> **Task prompt**
Copy the lines below as they are; omit the images they contain.

::::::

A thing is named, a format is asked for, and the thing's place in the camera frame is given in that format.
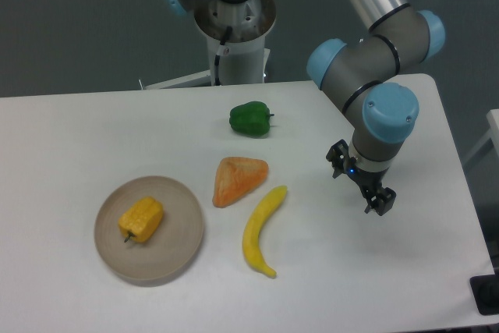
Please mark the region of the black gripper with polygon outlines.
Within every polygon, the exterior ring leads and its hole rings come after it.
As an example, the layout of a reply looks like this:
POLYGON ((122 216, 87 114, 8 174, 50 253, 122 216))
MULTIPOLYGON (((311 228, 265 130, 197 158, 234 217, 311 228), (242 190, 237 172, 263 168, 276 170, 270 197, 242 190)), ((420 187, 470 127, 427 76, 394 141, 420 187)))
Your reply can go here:
POLYGON ((333 144, 326 155, 326 159, 333 168, 332 178, 342 174, 347 175, 361 190, 366 199, 365 213, 374 211, 383 216, 393 208, 396 192, 382 186, 382 179, 388 171, 385 166, 369 166, 360 157, 350 155, 353 147, 349 147, 344 140, 333 144))

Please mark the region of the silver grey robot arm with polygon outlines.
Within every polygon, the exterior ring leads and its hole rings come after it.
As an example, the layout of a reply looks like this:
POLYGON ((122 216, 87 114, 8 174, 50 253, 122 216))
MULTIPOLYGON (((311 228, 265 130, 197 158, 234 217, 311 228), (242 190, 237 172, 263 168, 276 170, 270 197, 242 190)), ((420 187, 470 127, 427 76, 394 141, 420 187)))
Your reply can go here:
MULTIPOLYGON (((166 1, 180 15, 193 13, 207 41, 212 85, 263 82, 264 41, 276 20, 273 0, 166 1)), ((347 175, 367 210, 382 215, 396 198, 382 179, 419 114, 415 94, 392 78, 438 53, 445 30, 438 16, 416 11, 406 0, 350 1, 368 37, 355 45, 325 41, 306 71, 354 129, 350 141, 338 141, 327 153, 334 174, 347 175)))

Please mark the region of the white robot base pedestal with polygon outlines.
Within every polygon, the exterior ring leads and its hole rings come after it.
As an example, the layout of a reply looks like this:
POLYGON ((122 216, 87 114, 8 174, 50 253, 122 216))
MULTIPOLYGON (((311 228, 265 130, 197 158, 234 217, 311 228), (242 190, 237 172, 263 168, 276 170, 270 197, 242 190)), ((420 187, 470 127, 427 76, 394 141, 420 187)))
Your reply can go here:
POLYGON ((206 38, 209 69, 145 86, 145 90, 263 83, 270 50, 266 36, 276 20, 274 0, 239 4, 214 0, 194 13, 206 38))

::::::

> **Your response**
A thing is named, a format is asked for, and the thing's place in the camera frame is given in that format.
Please mark the region of the black gripper with polygon outlines.
Within every polygon, the exterior ring leads and its hole rings come after it.
As an example, the layout of a reply looks like this:
POLYGON ((122 216, 87 114, 8 174, 50 253, 122 216))
MULTIPOLYGON (((311 228, 265 130, 197 158, 234 217, 311 228), (242 190, 237 172, 263 168, 276 170, 270 197, 242 190)), ((420 187, 470 127, 427 76, 394 141, 420 187)))
Your reply can go here:
POLYGON ((333 144, 326 155, 326 159, 333 168, 332 178, 342 174, 347 175, 361 190, 366 199, 365 213, 374 211, 383 216, 393 208, 396 192, 382 186, 382 179, 388 171, 385 166, 369 166, 360 157, 350 155, 353 147, 349 147, 344 140, 333 144))

Please mark the region of the silver grey robot arm with polygon outlines.
Within every polygon, the exterior ring leads and its hole rings come after it.
As an example, the layout of a reply looks like this:
POLYGON ((122 216, 87 114, 8 174, 50 253, 122 216))
MULTIPOLYGON (((311 228, 265 130, 197 158, 234 217, 311 228), (242 190, 237 172, 263 168, 276 170, 270 197, 242 190)), ((420 187, 470 127, 427 76, 394 141, 420 187)))
Your reply can go here:
MULTIPOLYGON (((166 1, 180 15, 193 13, 207 41, 212 85, 263 82, 264 41, 276 20, 273 0, 166 1)), ((347 175, 367 210, 382 215, 396 198, 382 179, 419 114, 415 94, 392 78, 438 53, 445 30, 438 16, 416 11, 406 0, 350 1, 368 37, 355 45, 325 41, 306 71, 354 129, 350 141, 338 141, 327 153, 334 174, 347 175)))

Please mark the region of the white robot base pedestal with polygon outlines.
Within every polygon, the exterior ring leads and its hole rings come after it.
As an example, the layout of a reply looks like this:
POLYGON ((122 216, 87 114, 8 174, 50 253, 122 216))
MULTIPOLYGON (((311 228, 265 130, 197 158, 234 217, 311 228), (242 190, 237 172, 263 168, 276 170, 270 197, 242 190)), ((420 187, 470 127, 427 76, 394 141, 420 187)))
Your reply can go here:
POLYGON ((206 38, 209 69, 145 86, 145 90, 263 83, 270 50, 266 36, 276 20, 274 0, 239 4, 214 0, 194 13, 206 38))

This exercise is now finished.